For me, one effect of doing this annual project is an ongoing reassessment of how current music stacks up against music of the past. The result of this ongoing reassessment is - IMHO - a stark contrast between the long history of great music emanating from top tier artists of the 1950s through the 1980s and the almost complete disappearance of that same level of excellence in the last two decades.
Cards on the table: Bob Dylan, The Beatles, The Rolling Stones, James Brown, and JImi Hendrix are my top five rock and soul artists of all-time. Some other vintage top tier artists are Chuck Berry, Otis Redding, Ray Charles, Bob Marley, and Led Zeppelin. Four artists from the 1977-1990 period rank in the top tier: Bruce Springsteen, U2, Prince, and The Clash. Second tier artists from 1977-1990 are Public Enemy, Elvis Costello, and Talking Heads.
From the latest time period, 1991-2010, Radiohead, R.E.M., Lucinda Williams, Jack White, Kanye West, and Arcade Fire are my top artists. I really enjoy their music; I think Arcade Fire and Kanye West made the best pop albums of 2010. But, in my book, none of the 1991-2010 artists meets the standard of excellence set by the top tier artists, and only Radiohead makes tier two.
The latest phase of my rock and soul love affair is motivated by the desire to transform my music activities from solitary pursuits into social ones.
Until the pop music ground started shifting so dramatically during the 1980s, I felt unbridled passion for the music, strong historical continuity, and a sense of solidarity with a community of fellow rock and soul music lovers. As time passed, all three sources of nourishment began to diminish. The music (videos) came from different places, connections with the past were tenuous, and audiences were fragmenting.
The solitary intellectual in me strives to make sense of the host of changes in business practices, technology, politics, and culture that collectively ended the Rock and Soul era and ushered in a whole new paradigm of music distribution and consumption. But what I really crave are conversations with fellow travelers about their experiences on the same road.
When I seriously began to imagine how to make that happen the idea of an interactive website became irresistible. I've been working on a shoestring budget for a couple of years now and can begin to see light at the end of the tunnel. By September I expect to launch Rock 'n Soul Alley, where, as Alley "Gator," I will host blog-driven conversations on music (songs, albums, artists) and music listening and collecting, past and present.
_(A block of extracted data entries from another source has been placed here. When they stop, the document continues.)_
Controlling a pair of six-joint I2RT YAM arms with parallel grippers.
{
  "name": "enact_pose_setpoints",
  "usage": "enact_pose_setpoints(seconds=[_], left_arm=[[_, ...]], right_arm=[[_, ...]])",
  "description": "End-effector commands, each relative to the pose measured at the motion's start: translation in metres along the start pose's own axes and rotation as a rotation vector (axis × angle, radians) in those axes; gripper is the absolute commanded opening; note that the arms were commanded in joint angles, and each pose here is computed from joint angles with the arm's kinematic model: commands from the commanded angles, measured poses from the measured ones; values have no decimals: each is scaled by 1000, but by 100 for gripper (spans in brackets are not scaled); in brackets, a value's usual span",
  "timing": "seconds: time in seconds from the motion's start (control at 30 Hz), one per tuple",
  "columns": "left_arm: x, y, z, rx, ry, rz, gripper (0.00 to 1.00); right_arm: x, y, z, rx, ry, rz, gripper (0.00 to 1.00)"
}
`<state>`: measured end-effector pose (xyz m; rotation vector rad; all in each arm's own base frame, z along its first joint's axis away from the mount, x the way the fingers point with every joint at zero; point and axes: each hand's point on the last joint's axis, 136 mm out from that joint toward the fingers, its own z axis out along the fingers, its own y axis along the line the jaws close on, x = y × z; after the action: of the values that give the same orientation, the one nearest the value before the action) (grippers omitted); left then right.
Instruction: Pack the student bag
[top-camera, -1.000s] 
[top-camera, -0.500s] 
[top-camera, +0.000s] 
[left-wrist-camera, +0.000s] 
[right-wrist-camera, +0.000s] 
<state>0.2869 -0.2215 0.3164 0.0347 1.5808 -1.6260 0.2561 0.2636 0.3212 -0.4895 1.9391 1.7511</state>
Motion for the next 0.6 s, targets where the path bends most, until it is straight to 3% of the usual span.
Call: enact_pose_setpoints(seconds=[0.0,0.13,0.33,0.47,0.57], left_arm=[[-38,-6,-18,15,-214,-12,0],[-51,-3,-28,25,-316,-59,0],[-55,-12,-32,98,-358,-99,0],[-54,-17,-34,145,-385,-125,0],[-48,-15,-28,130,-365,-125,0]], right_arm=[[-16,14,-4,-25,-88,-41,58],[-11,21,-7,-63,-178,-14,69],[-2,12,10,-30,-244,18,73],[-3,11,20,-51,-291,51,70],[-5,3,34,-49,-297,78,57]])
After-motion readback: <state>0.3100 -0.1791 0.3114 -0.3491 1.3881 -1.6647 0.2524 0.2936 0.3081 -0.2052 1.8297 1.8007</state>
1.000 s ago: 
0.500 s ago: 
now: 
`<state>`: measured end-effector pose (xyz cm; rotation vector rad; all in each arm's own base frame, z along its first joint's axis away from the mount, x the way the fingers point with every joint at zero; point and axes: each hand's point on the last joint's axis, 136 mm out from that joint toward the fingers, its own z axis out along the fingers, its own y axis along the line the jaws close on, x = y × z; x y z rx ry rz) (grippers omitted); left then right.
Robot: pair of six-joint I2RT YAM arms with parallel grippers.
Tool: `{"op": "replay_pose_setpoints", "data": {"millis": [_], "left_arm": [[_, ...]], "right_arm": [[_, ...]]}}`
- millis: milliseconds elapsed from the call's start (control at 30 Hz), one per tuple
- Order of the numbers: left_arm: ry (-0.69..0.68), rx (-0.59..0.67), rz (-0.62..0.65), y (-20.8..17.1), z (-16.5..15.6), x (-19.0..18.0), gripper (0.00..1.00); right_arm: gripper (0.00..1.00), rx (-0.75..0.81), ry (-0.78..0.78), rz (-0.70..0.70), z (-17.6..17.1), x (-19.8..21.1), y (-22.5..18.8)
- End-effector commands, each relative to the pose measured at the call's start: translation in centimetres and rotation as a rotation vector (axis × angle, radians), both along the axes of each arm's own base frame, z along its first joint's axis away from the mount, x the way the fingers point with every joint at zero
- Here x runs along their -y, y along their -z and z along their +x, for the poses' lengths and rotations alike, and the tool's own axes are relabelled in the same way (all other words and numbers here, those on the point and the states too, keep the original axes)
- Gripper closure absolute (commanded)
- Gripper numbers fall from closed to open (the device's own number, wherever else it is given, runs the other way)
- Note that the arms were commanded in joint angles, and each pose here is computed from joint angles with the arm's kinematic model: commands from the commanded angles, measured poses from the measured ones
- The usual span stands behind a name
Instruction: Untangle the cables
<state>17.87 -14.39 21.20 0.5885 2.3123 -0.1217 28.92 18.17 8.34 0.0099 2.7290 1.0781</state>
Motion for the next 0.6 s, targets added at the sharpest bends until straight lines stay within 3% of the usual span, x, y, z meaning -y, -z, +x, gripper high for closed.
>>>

Registered visitors (Alley "Cats") can create their own Profile and post comments as well as their own lists of songs, albums, and artists.
The site will also feature materials to help provoke conversations that I haven't seen anywhere else, including an interactive version of my CD database, the Pantheon of Rock & Soul Artists, and, closest to my heart, The Rock & Soul Timeline, an interactive list of over 2200 songs from the last six decades in chronological order. The Timeline will include facts about each song, commentary on many of them, and, if possible, pairs of sound samples of a selected few, to illustrate such things as how cover versions sound different from the originals.
My hope is that Rock 'n Soul Alley will come to support an online community where rock and soul lovers share their knowledge and enthusiasm with each other, and that this community will serve to celebrate and preserve rock and soul music as a living, breathing part of our culture, not just another relic of a bygone era.